Pretax profit, however, fell by 5.5% to GBP22.4 million from GBP23.7 million.

The company declared a total dividend of 1.30 pence per share, compared to none a year earlier.

Chief Executive Officer David Squires said: "We have delivered a strong set of results for 2022, overcoming what was a difficult macroeconomic environment."

At the other end of the FTSE 250 index, Dechra dropped 9.0% on a profit warning.

The veterinary pharmaceutical company said revenue in the six months to December 31 rose 14% to GBP377.4 million from GBP332.4 million a year before.

"The global companion animal healthcare market has returned to more normalised levels of growth following the extraordinarily high rates seen during the Covid-19 pandemic, and against that context our performance has been robust," the firm said.

Pretax profit fell sharply to GBP29.7 million from GBP53.4 million, as operating profit fell to GBP44.6 million from GBP57.4 million a year before.

Dechra declared an interim dividend of 12.50 pence each, up 4.2% from 12.0p a year prior.
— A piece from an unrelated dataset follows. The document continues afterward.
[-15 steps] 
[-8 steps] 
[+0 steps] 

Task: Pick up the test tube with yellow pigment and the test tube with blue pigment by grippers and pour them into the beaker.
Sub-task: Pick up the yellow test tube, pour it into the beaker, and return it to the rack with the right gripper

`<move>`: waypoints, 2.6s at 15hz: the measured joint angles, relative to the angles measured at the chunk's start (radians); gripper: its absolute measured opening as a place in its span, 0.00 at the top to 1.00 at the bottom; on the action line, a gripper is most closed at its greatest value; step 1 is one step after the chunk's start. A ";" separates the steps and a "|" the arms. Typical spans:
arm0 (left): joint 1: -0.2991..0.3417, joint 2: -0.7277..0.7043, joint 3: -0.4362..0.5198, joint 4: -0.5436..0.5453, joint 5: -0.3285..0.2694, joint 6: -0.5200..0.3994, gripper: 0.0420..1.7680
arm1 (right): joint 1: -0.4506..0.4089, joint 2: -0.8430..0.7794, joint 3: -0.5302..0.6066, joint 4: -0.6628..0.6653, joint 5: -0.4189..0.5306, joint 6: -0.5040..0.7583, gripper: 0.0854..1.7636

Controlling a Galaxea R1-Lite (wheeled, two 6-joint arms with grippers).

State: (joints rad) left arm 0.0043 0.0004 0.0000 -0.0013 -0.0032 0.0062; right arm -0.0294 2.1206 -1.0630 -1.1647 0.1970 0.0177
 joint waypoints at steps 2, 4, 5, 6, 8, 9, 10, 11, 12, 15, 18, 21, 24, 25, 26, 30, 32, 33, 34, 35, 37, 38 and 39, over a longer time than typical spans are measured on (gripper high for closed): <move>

Looking ahead, Dechra now expects full year underlying operating profit to be at the lower end of analyst expectations.

However, Liberum said its forecasts are "more conservatively set than consensus", expecting 1% to 2% lower earnings before interest and tax compared to consensus. Liberum expects full year revenue of GBP779.8 million.

On AIM, Elixirr International surged 24%. The consultancy firm said 2022 was a "strong year", with all metrics to be "in line or above" market expectations.

Revenue is expected to rise 40% to GBP70.7 million, within previous guidance, and adjusted earnings before interest, tax, depreciation and amortisation are expected to amount to GBP20.4 million - which is in line with Elixirr's guidance of exceeding GBP20 million.

It said 2023 has started "strongly" with an acceleration of organic growth in the first quarter, and January seeing record monthly revenue.

Brent oil was quoted at USD82.28 a barrel at the London equities close Monday, up from USD81.83 late Friday. Gold was quoted at USD1,816.96 an ounce, up against USD1,811.07.

In Tuesday's UK corporate calendar, wealth manager St James's Place will release its full-year results. Investment company and asset manager abrdn will also post its annual results. Online grocer Ocado also reports annual results.

On Tuesday, UK Bank of England Monetary Policy Committee member Catherine Mann and Chief Economist Huw Pill will each speak at around 1230 GMT.

There are a slew of PMI prints from the UK, EU and the US on Wednesday, as well as EU and US unemployment data on Thursday.